Biden, Trump agree on debates in June and September, but working out details could be challenging
The Hindu
US presidential election 2024: Biden and Trump agree on two debates, bypassing non partisan commission, with disagreements on logistics and rules.
U.S. President Joe Biden and former President Donald Trump on May 15 appeared to agree on a timetable to participate in two debates before the November general election in the United States, as the Democrat announced that he would not participate in fall presidential debates sponsored by the nonpartisan commission that has organised them for more than three decades.
Mr. Biden's campaign has proposed that media organisations directly organise the debates with the presumptive Democratic and Republican nominees, with the first to be held in late June and the second in September before early voting begins.
Mr. Trump, in a post on his Truth Social site, said he was “Ready and Willing to Debate” Mr. Biden at the two proposed times in June and September.
Still the two camps remain far part on key questions of how to organise the debates, including agreeing on media partners, moderators, location and rules — some of the very questions that prompted the formation of the Commission on Presidential Debates in 1987.
Mr. Biden's proposal would exclude third-party candidates, including Robert F. Kennedy Jr.

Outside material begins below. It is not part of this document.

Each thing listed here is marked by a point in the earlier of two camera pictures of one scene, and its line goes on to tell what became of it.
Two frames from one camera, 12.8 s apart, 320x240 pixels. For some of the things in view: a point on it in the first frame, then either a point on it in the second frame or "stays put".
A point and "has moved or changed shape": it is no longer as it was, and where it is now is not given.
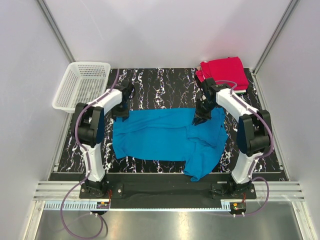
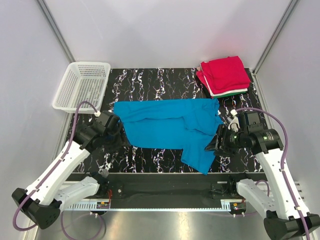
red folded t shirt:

Mr. Biden’s campaign has long held a grudge against the non-partisan commission for failing to evenly apply its rules during the 2020 Biden-Trump matchups — most notably when it didn’t enforce its COVID-19 testing rules on Mr. Trump and his entourage — and Mr. Biden’s team has held talks with television networks and some Republicans about ways to circumvent the Commission’s grip on presidential debates.
Biden’s campaign chair Jen O’Malley Dillon sent a letter to the Commission on Presidential Debates on May 15 to say that the president’s campaign objected to the fall dates selected by the Commission, which will come after Americans begin to vote, repeating a complaint also voiced by the Mr. Trump campaign. She also voiced frustrations over the rule violations and the Commission’s insistence on holding the debates before a live audience.